** What to work on **
Each line from the start of the data below through the one containing "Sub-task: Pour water" must be reproduced exactly.

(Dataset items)
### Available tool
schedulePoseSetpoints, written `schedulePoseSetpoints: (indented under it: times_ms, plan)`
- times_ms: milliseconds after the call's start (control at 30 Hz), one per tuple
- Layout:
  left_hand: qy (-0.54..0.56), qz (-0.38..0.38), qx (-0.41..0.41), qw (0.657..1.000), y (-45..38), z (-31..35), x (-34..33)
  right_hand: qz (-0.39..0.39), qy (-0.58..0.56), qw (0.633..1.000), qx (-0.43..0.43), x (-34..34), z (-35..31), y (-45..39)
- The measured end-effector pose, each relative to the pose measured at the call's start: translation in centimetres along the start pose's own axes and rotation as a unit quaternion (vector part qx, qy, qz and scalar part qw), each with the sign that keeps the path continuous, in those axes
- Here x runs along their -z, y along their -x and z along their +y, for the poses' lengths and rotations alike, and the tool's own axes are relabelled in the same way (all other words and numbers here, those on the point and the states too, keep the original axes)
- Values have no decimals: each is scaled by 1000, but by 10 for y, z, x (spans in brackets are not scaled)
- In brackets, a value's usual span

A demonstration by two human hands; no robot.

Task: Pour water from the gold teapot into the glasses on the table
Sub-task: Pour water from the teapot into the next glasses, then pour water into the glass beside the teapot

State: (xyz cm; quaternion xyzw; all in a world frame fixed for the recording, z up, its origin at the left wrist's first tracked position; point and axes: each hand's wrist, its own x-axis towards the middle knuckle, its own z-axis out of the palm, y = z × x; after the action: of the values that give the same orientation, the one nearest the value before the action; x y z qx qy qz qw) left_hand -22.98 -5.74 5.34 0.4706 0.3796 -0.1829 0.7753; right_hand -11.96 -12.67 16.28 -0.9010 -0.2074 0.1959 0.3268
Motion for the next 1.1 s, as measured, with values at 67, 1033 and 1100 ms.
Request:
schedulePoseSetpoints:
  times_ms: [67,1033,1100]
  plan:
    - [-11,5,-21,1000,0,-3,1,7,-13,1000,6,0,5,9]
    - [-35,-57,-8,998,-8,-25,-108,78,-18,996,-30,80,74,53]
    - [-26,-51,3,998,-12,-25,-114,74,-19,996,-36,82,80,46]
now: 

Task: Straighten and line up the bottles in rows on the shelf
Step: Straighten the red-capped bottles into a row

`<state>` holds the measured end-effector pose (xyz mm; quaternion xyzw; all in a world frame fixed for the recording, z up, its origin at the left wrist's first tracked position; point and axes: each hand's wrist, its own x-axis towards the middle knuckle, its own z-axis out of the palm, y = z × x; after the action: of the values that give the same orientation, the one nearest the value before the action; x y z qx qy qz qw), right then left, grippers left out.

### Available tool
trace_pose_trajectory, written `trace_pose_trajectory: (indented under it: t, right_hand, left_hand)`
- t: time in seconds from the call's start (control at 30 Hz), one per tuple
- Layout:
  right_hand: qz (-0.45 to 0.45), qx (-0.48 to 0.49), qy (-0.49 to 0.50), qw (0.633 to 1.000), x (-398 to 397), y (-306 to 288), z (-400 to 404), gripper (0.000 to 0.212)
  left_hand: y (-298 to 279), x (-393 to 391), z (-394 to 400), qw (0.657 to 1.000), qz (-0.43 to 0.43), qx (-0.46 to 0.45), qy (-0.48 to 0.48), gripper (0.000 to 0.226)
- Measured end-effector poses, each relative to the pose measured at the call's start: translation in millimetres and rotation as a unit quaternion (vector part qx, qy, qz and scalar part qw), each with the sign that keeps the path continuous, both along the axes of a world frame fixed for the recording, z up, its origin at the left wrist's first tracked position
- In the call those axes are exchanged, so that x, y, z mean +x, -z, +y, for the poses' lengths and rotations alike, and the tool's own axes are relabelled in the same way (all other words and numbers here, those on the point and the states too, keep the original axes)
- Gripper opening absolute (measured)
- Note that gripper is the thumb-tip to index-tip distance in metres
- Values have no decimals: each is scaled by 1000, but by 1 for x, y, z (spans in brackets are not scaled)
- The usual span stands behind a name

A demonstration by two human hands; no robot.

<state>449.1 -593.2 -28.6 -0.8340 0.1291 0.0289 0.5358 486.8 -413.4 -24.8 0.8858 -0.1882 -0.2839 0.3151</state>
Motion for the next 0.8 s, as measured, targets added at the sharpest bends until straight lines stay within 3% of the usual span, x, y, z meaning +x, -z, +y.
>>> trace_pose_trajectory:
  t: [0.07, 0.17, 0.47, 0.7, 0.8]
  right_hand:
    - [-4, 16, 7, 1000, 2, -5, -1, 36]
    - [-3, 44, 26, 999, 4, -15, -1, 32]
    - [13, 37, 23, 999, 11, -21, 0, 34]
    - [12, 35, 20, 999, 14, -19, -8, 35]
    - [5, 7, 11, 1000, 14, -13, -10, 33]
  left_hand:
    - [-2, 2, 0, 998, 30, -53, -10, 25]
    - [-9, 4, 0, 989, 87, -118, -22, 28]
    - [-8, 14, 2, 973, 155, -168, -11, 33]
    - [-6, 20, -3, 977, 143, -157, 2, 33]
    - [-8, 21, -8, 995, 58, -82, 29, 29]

** Problem solution **
### Available tool
schedulePoseSetpoints, written `schedulePoseSetpoints: (indented under it: times_ms, plan)`
- times_ms: milliseconds after the call's start (control at 30 Hz), one per tuple
- Layout:
  left_hand: qy (-0.54..0.56), qz (-0.38..0.38), qx (-0.41..0.41), qw (0.657..1.000), y (-45..38), z (-31..35), x (-34..33)
  right_hand: qz (-0.39..0.39), qy (-0.58..0.56), qw (0.633..1.000), qx (-0.43..0.43), x (-34..34), z (-35..31), y (-45..39)
- The measured end-effector pose, each relative to the pose measured at the call's start: translation in centimetres along the start pose's own axes and rotation as a unit quaternion (vector part qx, qy, qz and scalar part qw), each with the sign that keeps the path continuous, in those axes
- Here x runs along their -z, y along their -x and z along their +y, for the poses' lengths and rotations alike, and the tool's own axes are relabelled in the same way (all other words and numbers here, those on the point and the states too, keep the original axes)
- Values have no decimals: each is scaled by 1000, but by 10 for y, z, x (spans in brackets are not scaled)
- In brackets, a value's usual span

A demonstration by two human hands; no robot.

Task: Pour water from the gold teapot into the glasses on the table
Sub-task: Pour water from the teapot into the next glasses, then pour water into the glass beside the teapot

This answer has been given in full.